Monday, January 18, 2016

Death.

We had a death in the family and I'm going to the funeral tomorrow. (The weather does not incline me to head there today...if I read the forecasts correctly, it will be worse today for the visitation that tomorrow for the funeral. We'll see. I've been snowed in on the Bruce peninsula more than once. I digress.)

Anyway, death is on my mind, so let's turn it to the topic of this blog...superhero roleplaying.

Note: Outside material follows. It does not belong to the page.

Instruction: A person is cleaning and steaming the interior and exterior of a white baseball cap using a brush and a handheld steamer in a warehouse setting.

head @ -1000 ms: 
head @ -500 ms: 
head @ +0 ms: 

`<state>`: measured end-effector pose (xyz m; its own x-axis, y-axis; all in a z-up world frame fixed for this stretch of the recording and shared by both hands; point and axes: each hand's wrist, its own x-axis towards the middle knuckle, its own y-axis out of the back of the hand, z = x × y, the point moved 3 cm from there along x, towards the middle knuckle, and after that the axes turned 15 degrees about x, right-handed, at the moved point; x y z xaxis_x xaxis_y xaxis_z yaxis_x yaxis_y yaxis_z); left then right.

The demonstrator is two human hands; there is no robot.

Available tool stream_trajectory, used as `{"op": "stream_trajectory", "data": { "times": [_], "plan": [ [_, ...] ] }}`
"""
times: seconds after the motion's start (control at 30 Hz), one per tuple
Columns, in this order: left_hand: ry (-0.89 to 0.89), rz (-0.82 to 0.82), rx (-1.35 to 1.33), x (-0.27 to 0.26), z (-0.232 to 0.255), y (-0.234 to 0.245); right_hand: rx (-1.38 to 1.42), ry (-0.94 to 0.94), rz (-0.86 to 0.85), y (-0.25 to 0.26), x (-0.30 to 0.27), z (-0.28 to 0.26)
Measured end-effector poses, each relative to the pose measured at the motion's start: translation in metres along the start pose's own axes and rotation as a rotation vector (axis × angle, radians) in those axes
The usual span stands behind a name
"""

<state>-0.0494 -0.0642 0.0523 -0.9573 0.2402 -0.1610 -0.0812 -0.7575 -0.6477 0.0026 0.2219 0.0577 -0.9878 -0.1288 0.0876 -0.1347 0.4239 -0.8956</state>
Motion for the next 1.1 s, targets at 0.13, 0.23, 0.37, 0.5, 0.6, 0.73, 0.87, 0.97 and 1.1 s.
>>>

It seems to me that there are a couple of ways or reasons for death to happen:

  1. One is that it's actually the beginning. If you're planning on doing a supernatural kind of campaign, it could well be the event that starts everything: each character dies, and then returns as the Spectre, the Wraith, the Revenant, the Ghost, and so on. In that case, you're really talking about death as part of the characters' origin stories. (The actual mechanism of death isn't actually important; there's no chart of "Death Origins" with "2-4 Shot by criminals/5-6 Hit by radioactive meteorite/7-9 Infected by other supernatural creature" or even "1-2 Vengeance 3-4 Justice 5-6 Redemption.") Since death-as-ending is on my mind today, I'll leave that one there for another day and just note that it exists.
  2. Crappy dice rolls. It happens sometimes that the bad guy rolls really well and the good guy rolls really badly, and it's out in the open. Good guy loses, and we can't think of any other consequence than death. If everybody likes the character, this is a fine reason to have a during death and revivication scenario and adventure where he or she comes back.
  3. Another is the fitting end, usually for a single character. The character does something so awesome, so perfectly in-character, that you respect it even though the logical consequence is death. If you feel this way, let the character stay dead. 
  4. There is the forced end, which is a kind of fridging where the player is leaving, usually for good reasons, and the character's death motivates the other characters to do something, even if it's only investigate the death or extract vengeance. This is actually the one that feels most like comics as currently written, because the character could come back, when Tina the player visits again from the far-off land.
  5. There is the disposal. The player is tired of his character and doesn't want to play any more, either the character or the campaign. Usually the GM engineers a good death, but perhaps the player is easily bored, and this is the twenty-third time this has happened. The GM is tired of carefully crafting a meaningful death, and suddenly a bus jumps the sidewalk and kills the character. Sometimes the GM can find some reason to make the death motivate the other players, but then it would be more of a forced end.
  6. The last I can think of is to clear the decks. In this case, the GM is bored or frustrated, all die, o the embarrassment.

Of those six, less than half call for the character to come back to life: to deal with crappy dice rolls, because the player returns, or sometimes because someone has changed minds about a particular death. (This might happen years after a disposal or a clear-the-decks moment.)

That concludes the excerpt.